È Oliver che mi segue, chiudendosi la porta alle spalle.
Lascio scorrere l'acqua e mi butto sotto il getto bollente. Prendo la spugna e inizio a strofinare forte sulla mia pelle. E piango. E strofino fino a diventare rossa.
"Che fai!" Mi tira via la spugna bagnandosi un pò sotto il getto forte.
"Devo...devo pulirlo via. Devo toglierlo dalla pelle. Deve andare via il suo odore. Il suo tocco. La sua voce. Tutto deve andare via" gli urlo addosso disperata tra le lacrime che si confondono con l'acqua.
Mi tira in avanti e inizia a strofinare la spugna sulla mia pelle arrossata.
"Faccio io. Tolgo tutto" sento una lacrima atterrare sul mio braccio. Sta piangendo.
"Non voglio il tuo dispiacere"
"Non posso farne a meno"
"Ti prego. Così mi uccidi anche tu"
"...forse sono morto anche io"
"No!"
"Ti amo, lo sai?"
"Lo so."
"...non ce la faccio" si asciuga le lacrime con la manica poi prende il mio ancheccappatoio e me lo infila.
"Non volevo che mi vedessi cosi"
"Niente va mai come vogliamo"
"Lo so che ti disgusto"
"Sei bellissima, anche adesso"
"No. Sono sporca! Sono orribile! Tu non lo senti il suo odore, su di me?"
"No."
"Bugiardo!"
"Non è vero."
Scoppio di nuovo a piangere e mi tiro su il cappuccio prima di andare nella mia camera e lui mi segue ancora. Prende un pigiama dal cassetto e me lo porge.

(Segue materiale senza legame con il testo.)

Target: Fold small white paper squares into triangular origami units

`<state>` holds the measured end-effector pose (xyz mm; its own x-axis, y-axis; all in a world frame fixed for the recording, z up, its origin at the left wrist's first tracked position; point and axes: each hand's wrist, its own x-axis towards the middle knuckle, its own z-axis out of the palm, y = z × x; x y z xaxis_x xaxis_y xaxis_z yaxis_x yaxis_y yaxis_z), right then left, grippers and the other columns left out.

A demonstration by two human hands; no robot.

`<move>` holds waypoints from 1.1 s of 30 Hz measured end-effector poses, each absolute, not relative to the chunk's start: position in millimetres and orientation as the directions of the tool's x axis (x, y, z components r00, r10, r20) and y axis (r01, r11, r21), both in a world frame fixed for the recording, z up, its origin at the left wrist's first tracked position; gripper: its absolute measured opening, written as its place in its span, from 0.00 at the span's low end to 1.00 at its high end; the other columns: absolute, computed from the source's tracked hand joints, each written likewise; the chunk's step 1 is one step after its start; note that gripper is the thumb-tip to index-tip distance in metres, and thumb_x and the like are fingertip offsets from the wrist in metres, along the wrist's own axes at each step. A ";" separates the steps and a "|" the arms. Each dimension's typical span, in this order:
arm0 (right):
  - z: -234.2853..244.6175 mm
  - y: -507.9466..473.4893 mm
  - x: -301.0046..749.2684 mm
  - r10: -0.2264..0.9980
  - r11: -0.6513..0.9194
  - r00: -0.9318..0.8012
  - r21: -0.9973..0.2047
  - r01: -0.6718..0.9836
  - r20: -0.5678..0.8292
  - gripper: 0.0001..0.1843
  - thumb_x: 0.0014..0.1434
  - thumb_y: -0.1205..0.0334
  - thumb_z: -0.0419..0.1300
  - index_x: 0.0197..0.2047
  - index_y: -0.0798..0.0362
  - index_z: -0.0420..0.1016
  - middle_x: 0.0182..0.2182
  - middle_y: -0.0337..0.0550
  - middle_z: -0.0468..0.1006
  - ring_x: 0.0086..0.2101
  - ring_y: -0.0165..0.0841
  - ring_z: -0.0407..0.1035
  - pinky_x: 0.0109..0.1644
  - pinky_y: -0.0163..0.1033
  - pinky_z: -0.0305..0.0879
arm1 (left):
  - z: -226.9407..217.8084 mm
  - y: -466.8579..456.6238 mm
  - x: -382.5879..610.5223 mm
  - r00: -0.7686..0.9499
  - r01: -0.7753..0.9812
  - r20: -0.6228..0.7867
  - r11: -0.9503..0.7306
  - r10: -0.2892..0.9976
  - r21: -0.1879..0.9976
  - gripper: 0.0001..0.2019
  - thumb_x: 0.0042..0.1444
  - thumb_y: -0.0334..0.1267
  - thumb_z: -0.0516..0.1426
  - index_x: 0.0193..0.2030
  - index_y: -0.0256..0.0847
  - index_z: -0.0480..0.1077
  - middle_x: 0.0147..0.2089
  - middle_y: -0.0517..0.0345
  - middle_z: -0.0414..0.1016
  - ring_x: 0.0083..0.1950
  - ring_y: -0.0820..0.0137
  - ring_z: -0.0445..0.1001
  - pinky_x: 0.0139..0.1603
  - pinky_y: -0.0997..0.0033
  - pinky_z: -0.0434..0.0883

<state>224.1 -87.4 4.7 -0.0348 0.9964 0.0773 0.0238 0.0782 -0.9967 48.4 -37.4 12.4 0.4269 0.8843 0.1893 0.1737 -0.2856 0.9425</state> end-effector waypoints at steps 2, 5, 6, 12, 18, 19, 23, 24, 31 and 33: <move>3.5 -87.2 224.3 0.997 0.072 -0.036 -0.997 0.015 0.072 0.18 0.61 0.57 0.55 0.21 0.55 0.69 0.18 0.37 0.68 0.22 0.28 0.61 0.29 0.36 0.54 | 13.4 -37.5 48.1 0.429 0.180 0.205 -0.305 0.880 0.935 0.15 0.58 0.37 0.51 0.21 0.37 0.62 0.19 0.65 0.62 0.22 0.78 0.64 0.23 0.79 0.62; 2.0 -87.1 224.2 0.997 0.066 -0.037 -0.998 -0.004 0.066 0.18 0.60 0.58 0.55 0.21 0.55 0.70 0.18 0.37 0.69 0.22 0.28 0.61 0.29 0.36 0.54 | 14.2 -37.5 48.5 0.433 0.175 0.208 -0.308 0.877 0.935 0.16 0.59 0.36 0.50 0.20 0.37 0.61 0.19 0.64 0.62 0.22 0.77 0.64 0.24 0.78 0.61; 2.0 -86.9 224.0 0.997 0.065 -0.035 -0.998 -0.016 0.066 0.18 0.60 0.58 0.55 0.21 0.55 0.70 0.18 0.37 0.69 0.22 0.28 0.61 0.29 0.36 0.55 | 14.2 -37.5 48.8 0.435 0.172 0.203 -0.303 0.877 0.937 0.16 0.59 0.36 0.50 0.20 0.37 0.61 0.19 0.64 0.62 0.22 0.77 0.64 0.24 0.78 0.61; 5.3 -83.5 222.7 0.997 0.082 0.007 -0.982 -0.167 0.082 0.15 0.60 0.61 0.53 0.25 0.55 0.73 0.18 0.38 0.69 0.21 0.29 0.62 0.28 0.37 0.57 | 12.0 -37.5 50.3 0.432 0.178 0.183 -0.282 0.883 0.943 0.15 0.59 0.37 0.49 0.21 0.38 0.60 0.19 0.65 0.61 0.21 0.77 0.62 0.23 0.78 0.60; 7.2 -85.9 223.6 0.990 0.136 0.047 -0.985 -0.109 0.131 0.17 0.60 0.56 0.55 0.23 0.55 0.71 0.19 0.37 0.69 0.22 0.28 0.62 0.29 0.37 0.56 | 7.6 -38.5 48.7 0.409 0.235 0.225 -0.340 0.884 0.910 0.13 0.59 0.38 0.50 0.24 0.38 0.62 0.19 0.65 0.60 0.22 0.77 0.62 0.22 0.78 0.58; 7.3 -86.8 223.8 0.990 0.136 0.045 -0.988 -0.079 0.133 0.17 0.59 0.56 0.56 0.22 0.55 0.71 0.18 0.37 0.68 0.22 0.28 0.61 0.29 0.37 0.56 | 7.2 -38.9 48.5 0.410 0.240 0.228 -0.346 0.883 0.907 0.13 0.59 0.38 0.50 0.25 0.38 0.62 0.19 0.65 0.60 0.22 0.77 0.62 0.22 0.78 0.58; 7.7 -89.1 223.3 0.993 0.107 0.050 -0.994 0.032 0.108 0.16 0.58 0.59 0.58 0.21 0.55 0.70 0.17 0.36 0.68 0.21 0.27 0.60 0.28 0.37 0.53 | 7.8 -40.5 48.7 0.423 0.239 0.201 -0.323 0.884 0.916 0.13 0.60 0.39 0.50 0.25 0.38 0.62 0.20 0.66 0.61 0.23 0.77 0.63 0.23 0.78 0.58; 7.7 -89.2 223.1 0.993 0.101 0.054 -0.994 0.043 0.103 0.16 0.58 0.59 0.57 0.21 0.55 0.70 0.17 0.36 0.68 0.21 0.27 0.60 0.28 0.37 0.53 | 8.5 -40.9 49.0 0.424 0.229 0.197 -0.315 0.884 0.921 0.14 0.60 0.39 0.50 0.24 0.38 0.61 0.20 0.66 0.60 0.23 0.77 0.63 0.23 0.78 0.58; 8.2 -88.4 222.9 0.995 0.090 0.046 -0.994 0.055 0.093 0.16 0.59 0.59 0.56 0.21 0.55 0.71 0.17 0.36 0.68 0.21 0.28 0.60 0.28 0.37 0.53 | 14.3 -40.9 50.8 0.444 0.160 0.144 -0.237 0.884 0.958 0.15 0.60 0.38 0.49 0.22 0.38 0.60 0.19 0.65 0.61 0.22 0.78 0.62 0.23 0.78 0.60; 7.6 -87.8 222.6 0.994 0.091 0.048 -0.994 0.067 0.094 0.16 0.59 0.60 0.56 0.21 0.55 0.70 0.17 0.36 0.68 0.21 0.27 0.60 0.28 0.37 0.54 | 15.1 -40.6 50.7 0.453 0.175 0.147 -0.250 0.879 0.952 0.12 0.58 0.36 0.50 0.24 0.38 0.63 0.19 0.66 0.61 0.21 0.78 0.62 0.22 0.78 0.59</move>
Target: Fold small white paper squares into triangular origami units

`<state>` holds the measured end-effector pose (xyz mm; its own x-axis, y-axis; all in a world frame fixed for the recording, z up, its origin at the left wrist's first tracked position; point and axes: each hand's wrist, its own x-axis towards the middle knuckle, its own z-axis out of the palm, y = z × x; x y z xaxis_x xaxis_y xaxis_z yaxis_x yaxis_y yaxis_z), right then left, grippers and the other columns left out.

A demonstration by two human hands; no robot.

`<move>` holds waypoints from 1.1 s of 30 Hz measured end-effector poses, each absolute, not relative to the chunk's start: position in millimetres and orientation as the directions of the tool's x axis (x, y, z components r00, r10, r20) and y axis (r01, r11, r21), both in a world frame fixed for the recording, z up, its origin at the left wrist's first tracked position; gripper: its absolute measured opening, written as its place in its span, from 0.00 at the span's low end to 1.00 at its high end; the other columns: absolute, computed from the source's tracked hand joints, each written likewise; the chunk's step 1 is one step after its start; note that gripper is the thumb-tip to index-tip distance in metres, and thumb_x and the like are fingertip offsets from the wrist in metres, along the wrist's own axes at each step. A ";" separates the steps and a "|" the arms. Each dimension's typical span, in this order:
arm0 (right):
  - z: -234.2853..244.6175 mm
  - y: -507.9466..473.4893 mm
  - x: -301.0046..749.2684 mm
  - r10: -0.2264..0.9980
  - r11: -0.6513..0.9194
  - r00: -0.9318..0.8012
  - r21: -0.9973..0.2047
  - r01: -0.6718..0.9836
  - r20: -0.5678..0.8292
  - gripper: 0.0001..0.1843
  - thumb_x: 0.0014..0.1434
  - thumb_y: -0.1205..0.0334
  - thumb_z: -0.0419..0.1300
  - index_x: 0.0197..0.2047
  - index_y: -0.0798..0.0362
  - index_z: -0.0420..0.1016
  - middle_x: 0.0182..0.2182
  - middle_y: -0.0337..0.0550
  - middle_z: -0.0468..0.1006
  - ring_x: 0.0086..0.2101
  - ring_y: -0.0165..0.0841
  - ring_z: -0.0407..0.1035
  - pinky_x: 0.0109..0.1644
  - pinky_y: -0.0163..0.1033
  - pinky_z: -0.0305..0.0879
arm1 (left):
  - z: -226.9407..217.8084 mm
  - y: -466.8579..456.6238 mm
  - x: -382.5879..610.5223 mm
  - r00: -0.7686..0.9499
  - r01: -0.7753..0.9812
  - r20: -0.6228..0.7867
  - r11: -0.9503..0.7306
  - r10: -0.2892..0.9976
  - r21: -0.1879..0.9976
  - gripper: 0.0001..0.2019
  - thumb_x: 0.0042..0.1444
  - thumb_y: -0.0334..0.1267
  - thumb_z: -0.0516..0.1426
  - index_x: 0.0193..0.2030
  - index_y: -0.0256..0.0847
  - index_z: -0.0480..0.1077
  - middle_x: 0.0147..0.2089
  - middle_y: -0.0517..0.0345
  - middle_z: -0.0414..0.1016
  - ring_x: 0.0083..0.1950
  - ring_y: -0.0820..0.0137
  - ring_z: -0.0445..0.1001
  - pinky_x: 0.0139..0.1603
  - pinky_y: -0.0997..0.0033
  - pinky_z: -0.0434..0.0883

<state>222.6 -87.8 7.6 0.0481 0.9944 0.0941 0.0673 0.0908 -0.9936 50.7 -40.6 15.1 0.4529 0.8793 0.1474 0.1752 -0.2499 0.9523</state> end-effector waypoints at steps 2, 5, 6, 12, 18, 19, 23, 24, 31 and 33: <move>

"Hai paura di toccarmi?" Gli chiedo. Lui scuote la testa.
"Io ho paura quando mi tocchi." Confesso.
Sembro ubriaca, vomito frasi, parole messe insieme a cui il senso va trovato.

"Ti odio" dico ancora.
"Mi odio anche io"
"Ma io non volevo odiarti" dico ficcando la maglia e quando si avvicina per aiutarmi a tirare su i pantaloni lo spingo via.
Un flashback di Slade che mi atterra buttandosi su di me con la faccia compiaciuta mentre urlo e cerco di divincolarmi. Quando lui si toglie i pantaloni ed io lo supplico di non farlo. Lo supplico di uccidermi piuttosto ma lui aveva ancora quel sorriso copiaciuto stampato in viso. 
"No! No! Lasciami!" Gli urlo spingendomi via di qualche passo.
"Non voglio farti del male" mi rassicura tra le lacrime.
"Lo so. Voglio dormire"
Mi infilo nel letto e lui si siede accanto a me.
"Domani mi sveglieró e questo sarà stato solo un brutto sogno, vero?" Gli dico metre mi lascio lisciare i capelli. Mi sorride tra i solchi bagnati.
"Certo"
Allora chiudo gli occhi per allungare una mano verso Morfeo.